Histórias sobre relações sexuais entre seres extraterrestres e humanos persistem por toda a época bíblica. No início do Génesis lemos estas palavras provocantes: “E sucedeu que, quando os homens começaram a multiplicar-se na Terra, e lhes nasceram filhas, viram os filhos de Deus que as filhas dos homens eram formosas, e tomaram por esposas todas as que escolheram.” Por toda a Bíblia, o termo filhos de Deus refere-se a seres celestiais chamados anjos, isto é, mensageiros. Tomadas à letra, tais histórias têm uma implicação mais vasta. Uma união sexual entre raças significaria que estas entidades extraterrestres eram geneticamente compatíveis com o homem. Isto é sustentado à medida que continuamos a ler sobre a prole resultante dessa improvável união: “Naqueles dias havia gigantes na Terra, e também depois, quando os filhos de Deus conheceram as filhas dos homens e elas lhes deram filhos.” A palavra hebraica para gigantes, nefilim, significa literalmente os caídos do céu, porque esses seres celestiais altos caíam do céu. A sua prole híbrida e os seus descendentes são mencionados, com frequência, no primeiro livro do Velho Testamento, até que o último deles foi morto. Eram conhecidos como Refaim, Emim, Anaquim, Horim, Aveu e Zanzumim. Alguns eruditos especulam que esta tradição de gigantes nascidos da união de deuses e humanos formou a base dos semideuses da mitologia grega. A Bíblia descreve estes homens altos e híbridos como homens poderosos, heróis da antiguidade, homens de renome.

As crenças no contacto sexual entre extraterrestres e humanos eram populares na Idade Média. Nesse período encontramos uma forte crença na existência do íncubo macho ou do súcubo fêmea, que forçavam os seres humanos a ter relações sexuais com eles. Mais tarde, essas crenças continuaram, disfarçadas, no folclore das fadas. Wentz, um erudito no campo do folclore, conclui dos seus estudos que as fadas que seduzem os mortais nos tempos modernos são quase os mesmos, se não os mesmos, súcubos da Idade Média. Tempos modernos, para Wentz, era o século XIX. Cem anos mais tarde, encontramos o correspondente do século XX aos anjos, semideuses, íncubos, súcubos e fadas do passado do homem. Podemos bem perguntar, a esta altura, que propósito foi alcançado, ou está a ser alcançado, por tais abduções e encontros sexuais. Haverá uma ligação entre o propósito relatado no passado e o de hoje? Quanto ao motivo por trás dos raptos pelas fadas, Vallée cita de novo Hartland, que escreveu no século XIX que o motivo atribuído às fadas nos países do Norte é o de preservar e melhorar a sua raça, por um lado levando crianças humanas para serem criadas entre os duendes e unidas a eles, e por outro obtendo o leite e o sustento de mães humanas para a sua própria prole. A motivação para os raptos feitos pelas fadas, no passado, e para as abduções feitas por OVNI, no presente, é uma só: a genética.

Seria possível que formas de vida alienígena tivessem, de facto, vivido nesta relação clandestina com o homem?
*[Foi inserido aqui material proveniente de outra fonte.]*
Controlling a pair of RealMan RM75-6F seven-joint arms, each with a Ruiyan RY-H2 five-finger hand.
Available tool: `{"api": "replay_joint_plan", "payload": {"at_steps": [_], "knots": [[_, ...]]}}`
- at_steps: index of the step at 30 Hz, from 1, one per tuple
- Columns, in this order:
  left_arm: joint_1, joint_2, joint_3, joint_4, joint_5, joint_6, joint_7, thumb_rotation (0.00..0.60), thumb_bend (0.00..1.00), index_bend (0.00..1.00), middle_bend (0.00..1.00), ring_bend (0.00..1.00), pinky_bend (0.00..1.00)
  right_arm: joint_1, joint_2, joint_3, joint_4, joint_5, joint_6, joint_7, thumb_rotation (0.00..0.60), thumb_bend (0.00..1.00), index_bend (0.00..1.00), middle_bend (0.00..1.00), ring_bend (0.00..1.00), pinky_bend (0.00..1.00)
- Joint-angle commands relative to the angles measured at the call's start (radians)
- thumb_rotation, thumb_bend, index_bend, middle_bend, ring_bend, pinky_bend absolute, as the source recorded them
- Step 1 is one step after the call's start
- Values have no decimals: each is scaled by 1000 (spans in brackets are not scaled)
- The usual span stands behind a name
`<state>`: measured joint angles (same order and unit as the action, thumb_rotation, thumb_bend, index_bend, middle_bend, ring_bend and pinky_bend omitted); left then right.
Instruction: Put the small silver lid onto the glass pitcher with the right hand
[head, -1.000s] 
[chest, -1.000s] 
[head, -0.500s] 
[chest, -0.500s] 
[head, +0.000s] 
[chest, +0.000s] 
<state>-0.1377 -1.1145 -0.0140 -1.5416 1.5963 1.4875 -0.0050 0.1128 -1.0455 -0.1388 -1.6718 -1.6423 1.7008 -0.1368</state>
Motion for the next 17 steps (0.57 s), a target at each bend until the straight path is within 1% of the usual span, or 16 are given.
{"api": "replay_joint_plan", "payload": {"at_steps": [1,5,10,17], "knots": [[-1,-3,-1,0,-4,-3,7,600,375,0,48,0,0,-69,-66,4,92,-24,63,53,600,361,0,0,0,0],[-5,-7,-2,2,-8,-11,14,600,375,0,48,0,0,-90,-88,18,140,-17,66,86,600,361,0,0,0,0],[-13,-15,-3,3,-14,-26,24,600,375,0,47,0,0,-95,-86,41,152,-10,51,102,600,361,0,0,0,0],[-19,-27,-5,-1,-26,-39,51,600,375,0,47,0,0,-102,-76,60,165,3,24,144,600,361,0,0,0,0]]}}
Estarão os chamados Observadores dependentes de nós para perpetuar a sua própria espécie? Se assim for, torna-se claro que a sua sobrevivência está intimamente ligada ao sucesso do seu programa de engenharia genética em curso. Quem quer que tenha criado e delegado estes zeladores celestiais certificou-se de que eram fiéis à sua tarefa. Não se pode deixar de perguntar quando terá começado, de facto, este parentesco simbiótico com o homem. Como pode o homem ser compatível, do ponto de vista genético, com um ser alienígena?

As criaturas que raptaram tantos podem ter sido apelidadas de muitas coisas pelo homem, incluindo nefilim, fadas, anjos, duendes, gnomos, trolls, ihk’al, íncubo, súcubo e alienígena. Mas o nome pelo qual atendem remonta à civilização inicial na Suméria, na Babilónia. Os caldeus, um povo antigo e dominante na Babilónia, acreditavam numa certa classe de seres angelicais. Esses seres eram responsáveis por observar a conduta do homem na Terra. O nome caldeu para essa classe de entidades celestiais é “ir”, que, traduzido, significa Observadores.